_WORK REQUEST_. Only the lines from the one containing "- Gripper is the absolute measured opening" through the one containing "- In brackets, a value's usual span" should be printed, exactly as they appear below, with both ends included.

_DATA BLOCK_.
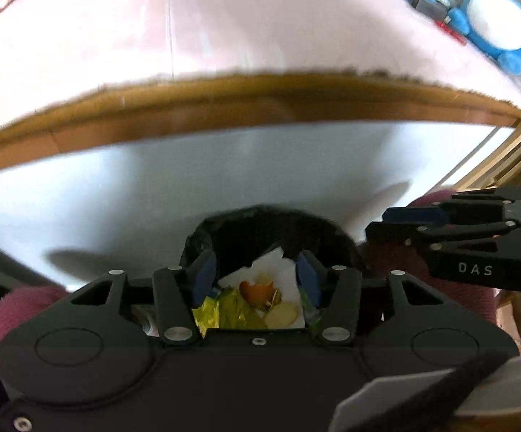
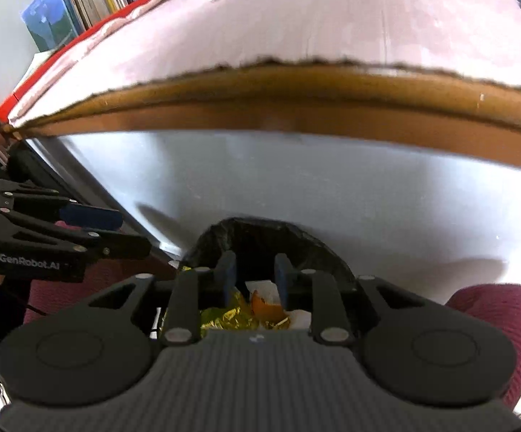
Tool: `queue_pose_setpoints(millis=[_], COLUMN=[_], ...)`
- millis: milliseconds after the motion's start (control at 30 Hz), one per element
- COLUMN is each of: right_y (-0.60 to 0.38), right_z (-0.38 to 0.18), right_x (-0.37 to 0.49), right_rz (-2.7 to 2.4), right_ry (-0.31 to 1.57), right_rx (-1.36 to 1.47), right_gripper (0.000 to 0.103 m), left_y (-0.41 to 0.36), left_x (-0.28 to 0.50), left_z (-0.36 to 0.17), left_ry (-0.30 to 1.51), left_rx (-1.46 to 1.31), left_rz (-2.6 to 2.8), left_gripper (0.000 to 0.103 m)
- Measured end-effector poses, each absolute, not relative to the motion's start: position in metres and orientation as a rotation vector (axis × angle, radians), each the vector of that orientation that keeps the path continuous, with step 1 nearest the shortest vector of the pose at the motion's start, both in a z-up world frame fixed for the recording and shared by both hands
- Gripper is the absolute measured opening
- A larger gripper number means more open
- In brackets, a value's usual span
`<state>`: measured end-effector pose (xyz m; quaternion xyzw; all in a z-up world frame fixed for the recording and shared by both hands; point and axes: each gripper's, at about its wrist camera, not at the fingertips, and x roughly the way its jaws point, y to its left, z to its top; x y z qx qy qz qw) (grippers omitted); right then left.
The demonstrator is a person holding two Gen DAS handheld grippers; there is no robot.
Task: Collect trash
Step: 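Lower both held items into the black trash bag and open both grippers, then grasp the white tissue with the left gripper while the right gripper grasps the biscuit packet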
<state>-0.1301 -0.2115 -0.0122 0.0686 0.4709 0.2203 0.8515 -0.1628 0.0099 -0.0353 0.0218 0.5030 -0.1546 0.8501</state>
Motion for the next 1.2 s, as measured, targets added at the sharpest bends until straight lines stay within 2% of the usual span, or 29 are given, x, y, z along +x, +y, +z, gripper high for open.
queue_pose_setpoints(millis=[133, 300, 533, 667, 800, 1033, 1200], right_y=[-0.218, -0.222, -0.223, -0.216, -0.206, -0.182, -0.166], right_z=[0.017, 0.057, 0.088, 0.093, 0.091, 0.071, 0.058], right_x=[-0.122, -0.103, -0.058, -0.024, 0.013, 0.072, 0.103], right_rz=[0.55, 0.585, 0.505, 0.475, 0.44, 0.426, 0.435], right_ry=[0.925, 0.792, 0.618, 0.566, 0.558, 0.613, 0.651], right_rx=[0.178, 0.152, 0.085, 0.042, 0.003, -0.057, -0.063], right_gripper=[0.064, 0.074, 0.084, 0.093, 0.101, 0.103, 0.103], left_y=[0.013, 0.018, 0.033, 0.041, 0.044, 0.062, 0.066], left_x=[-0.159, -0.148, -0.1, -0.05, 0.013, 0.106, 0.142], left_z=[0.004, 0.052, 0.089, 0.092, 0.084, 0.056, 0.039], left_ry=[0.973, 0.81, 0.65, 0.613, 0.639, 0.737, 0.767], left_rx=[0.041, 0.068, 0.022, -0.01, -0.058, -0.262, -0.314], left_rz=[-0.385, -0.378, -0.268, -0.176, -0.119, -0.056, -0.021], left_gripper=[0.052, 0.055, 0.072, 0.078, 0.079, 0.079, 0.075])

_FINISHED EXERCISE_.
- Gripper is the absolute measured opening
- A larger gripper number means more open
- In brackets, a value's usual span

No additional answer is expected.